You can use controls provided by chaostoolkit-reliably to track your experiments within Reliably. The block is inserted automatically by Reliably when you import the experiment into Reliably.

Contribute

From a code perspective, if you wish to contribute, you will need to run a Python 3.6+ environment. Please, fork this project, write unit tests to cover the proposed changes, implement the changes, ensure they meet the formatting standards set out by black, ruff, isort, and mypy, add an entry into CHANGELOG.md, and then raise a PR to the repository for review

Please refer to the formatting section for more information on the formatting standards.

The Chaos Toolkit projects require all contributors must sign a Developer Certificate of Origin on each commit they would like to merge into the master branch of the repository.

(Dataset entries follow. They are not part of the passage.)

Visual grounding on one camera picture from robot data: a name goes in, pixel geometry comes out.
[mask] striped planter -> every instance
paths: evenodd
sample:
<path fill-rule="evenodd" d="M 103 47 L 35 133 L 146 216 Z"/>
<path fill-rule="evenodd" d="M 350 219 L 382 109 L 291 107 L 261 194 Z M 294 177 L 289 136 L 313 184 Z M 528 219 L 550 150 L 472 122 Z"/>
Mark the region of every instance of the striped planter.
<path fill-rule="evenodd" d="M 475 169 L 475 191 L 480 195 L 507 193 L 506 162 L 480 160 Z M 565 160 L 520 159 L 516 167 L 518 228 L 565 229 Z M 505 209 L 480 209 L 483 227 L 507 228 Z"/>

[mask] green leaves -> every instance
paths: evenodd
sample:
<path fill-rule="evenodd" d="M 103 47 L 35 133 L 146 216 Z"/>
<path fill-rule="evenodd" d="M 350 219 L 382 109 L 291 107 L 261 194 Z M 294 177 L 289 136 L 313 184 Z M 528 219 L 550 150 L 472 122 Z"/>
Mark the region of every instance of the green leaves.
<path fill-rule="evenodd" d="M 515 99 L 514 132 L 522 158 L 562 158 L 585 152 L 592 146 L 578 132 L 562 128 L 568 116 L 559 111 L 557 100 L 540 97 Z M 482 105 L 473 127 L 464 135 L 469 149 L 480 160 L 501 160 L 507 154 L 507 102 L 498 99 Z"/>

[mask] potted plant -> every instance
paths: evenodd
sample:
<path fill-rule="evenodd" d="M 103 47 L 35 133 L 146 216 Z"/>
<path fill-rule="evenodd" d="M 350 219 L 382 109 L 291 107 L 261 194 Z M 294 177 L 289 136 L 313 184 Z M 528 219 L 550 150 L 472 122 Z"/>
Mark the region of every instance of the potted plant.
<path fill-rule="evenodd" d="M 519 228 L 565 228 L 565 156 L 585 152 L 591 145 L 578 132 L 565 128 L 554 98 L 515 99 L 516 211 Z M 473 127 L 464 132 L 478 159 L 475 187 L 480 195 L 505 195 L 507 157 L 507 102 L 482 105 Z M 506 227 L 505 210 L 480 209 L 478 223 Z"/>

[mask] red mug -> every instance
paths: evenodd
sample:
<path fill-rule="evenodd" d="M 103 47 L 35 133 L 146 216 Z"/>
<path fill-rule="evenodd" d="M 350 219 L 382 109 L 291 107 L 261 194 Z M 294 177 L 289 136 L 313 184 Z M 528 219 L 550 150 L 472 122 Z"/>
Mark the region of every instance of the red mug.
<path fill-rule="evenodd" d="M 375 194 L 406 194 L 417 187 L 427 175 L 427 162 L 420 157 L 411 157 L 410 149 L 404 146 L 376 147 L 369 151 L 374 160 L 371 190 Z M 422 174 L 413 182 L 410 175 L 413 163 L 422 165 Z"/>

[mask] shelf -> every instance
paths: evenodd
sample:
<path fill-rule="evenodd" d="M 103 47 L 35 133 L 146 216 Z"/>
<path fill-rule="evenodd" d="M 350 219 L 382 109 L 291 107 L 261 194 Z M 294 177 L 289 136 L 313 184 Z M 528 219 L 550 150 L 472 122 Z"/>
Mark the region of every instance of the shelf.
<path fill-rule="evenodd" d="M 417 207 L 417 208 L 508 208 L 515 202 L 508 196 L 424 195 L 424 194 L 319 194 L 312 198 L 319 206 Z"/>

Please, make sure you can abide by the rules of the DCO before submitting a PR.

Develop

If you wish to develop on this project, make sure to install the development dependencies. First you will need to install globally pdm and create a virtual environment:

$ pdm create venv
$ pdm use
$ $(pdm venv activate)

Then install the dependencies:

$ pdm sync -d

Test

To run the tests for the project execute the following:

$ pdm run test

Formatting and Linting

We use a combination of black, [ruff][flake8], isort, mypy and [bandit][] to both lint and format this repositories code.

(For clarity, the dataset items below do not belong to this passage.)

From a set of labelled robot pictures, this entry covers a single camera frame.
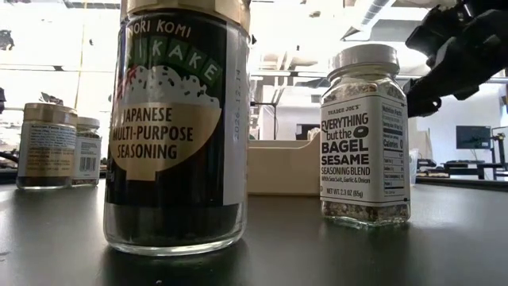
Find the jar lid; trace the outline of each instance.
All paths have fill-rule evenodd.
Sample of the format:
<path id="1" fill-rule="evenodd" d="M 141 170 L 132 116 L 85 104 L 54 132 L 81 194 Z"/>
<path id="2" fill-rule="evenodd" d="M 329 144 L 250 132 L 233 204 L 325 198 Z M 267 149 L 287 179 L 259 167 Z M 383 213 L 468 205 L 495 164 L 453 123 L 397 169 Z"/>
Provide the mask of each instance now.
<path id="1" fill-rule="evenodd" d="M 120 22 L 124 21 L 127 17 L 127 0 L 120 1 Z"/>
<path id="2" fill-rule="evenodd" d="M 34 110 L 49 110 L 55 112 L 65 112 L 69 114 L 77 114 L 77 111 L 74 108 L 61 106 L 52 103 L 44 103 L 44 102 L 30 102 L 25 104 L 25 110 L 34 109 Z"/>
<path id="3" fill-rule="evenodd" d="M 249 0 L 127 0 L 127 14 L 161 8 L 196 10 L 227 17 L 248 31 L 251 19 L 249 5 Z"/>
<path id="4" fill-rule="evenodd" d="M 99 128 L 101 122 L 96 118 L 78 117 L 78 126 L 92 126 Z"/>
<path id="5" fill-rule="evenodd" d="M 78 113 L 74 108 L 51 103 L 26 103 L 23 110 L 23 121 L 41 121 L 76 126 L 77 119 Z"/>
<path id="6" fill-rule="evenodd" d="M 335 70 L 362 65 L 381 65 L 392 74 L 400 70 L 397 50 L 385 44 L 360 44 L 347 48 L 339 52 L 333 61 Z"/>

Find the gold lid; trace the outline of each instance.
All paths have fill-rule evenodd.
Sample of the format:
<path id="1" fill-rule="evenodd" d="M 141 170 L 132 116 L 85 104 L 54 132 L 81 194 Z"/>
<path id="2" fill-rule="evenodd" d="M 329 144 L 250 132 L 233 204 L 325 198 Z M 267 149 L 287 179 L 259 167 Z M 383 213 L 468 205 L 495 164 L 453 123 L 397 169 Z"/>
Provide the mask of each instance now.
<path id="1" fill-rule="evenodd" d="M 127 16 L 127 0 L 120 1 L 120 22 L 124 21 Z"/>
<path id="2" fill-rule="evenodd" d="M 250 10 L 247 0 L 127 0 L 127 13 L 161 8 L 196 10 L 227 17 L 248 31 Z"/>
<path id="3" fill-rule="evenodd" d="M 76 126 L 78 112 L 74 108 L 50 103 L 26 103 L 23 121 L 41 121 Z"/>

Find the seasoning blend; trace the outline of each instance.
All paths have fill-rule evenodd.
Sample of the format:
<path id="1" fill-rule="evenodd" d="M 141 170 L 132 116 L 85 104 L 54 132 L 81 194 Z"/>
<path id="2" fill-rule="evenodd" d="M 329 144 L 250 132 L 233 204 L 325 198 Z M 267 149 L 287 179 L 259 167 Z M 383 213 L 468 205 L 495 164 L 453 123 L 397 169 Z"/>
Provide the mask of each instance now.
<path id="1" fill-rule="evenodd" d="M 245 228 L 248 4 L 127 6 L 110 127 L 106 239 L 120 251 L 153 256 L 231 245 Z"/>
<path id="2" fill-rule="evenodd" d="M 97 186 L 101 165 L 100 121 L 78 117 L 72 186 Z"/>
<path id="3" fill-rule="evenodd" d="M 17 166 L 18 188 L 71 186 L 77 119 L 76 110 L 70 107 L 25 104 Z"/>
<path id="4" fill-rule="evenodd" d="M 406 96 L 394 81 L 396 51 L 347 48 L 321 104 L 321 211 L 349 226 L 410 217 Z"/>

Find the computer monitor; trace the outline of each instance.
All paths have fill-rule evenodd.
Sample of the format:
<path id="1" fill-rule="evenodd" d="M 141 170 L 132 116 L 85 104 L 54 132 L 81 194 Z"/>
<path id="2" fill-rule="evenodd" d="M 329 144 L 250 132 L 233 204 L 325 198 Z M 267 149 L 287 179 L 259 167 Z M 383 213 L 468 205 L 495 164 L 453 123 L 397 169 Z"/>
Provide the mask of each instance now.
<path id="1" fill-rule="evenodd" d="M 490 149 L 490 126 L 457 126 L 456 139 L 458 149 Z"/>

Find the barcode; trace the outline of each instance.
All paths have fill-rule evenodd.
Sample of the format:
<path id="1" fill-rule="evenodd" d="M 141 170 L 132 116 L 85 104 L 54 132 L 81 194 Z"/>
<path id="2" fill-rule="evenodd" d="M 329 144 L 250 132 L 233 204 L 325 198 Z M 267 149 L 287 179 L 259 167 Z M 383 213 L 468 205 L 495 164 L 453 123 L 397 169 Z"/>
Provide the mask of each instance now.
<path id="1" fill-rule="evenodd" d="M 97 158 L 81 158 L 79 161 L 79 171 L 95 171 L 95 163 L 97 163 Z"/>

Before raising a Pull Request, we recommend you run formatting against your code with:

$ pmd run format

This will automatically format any code that doesn't adhere to the formatting standards.

As some things are not picked up by the formatting, we also recommend you run:

$ pdm run lint

To ensure that any unused import statements/strings that are too long, etc. are also picked up. It will also provide you with any errors mypy picks up.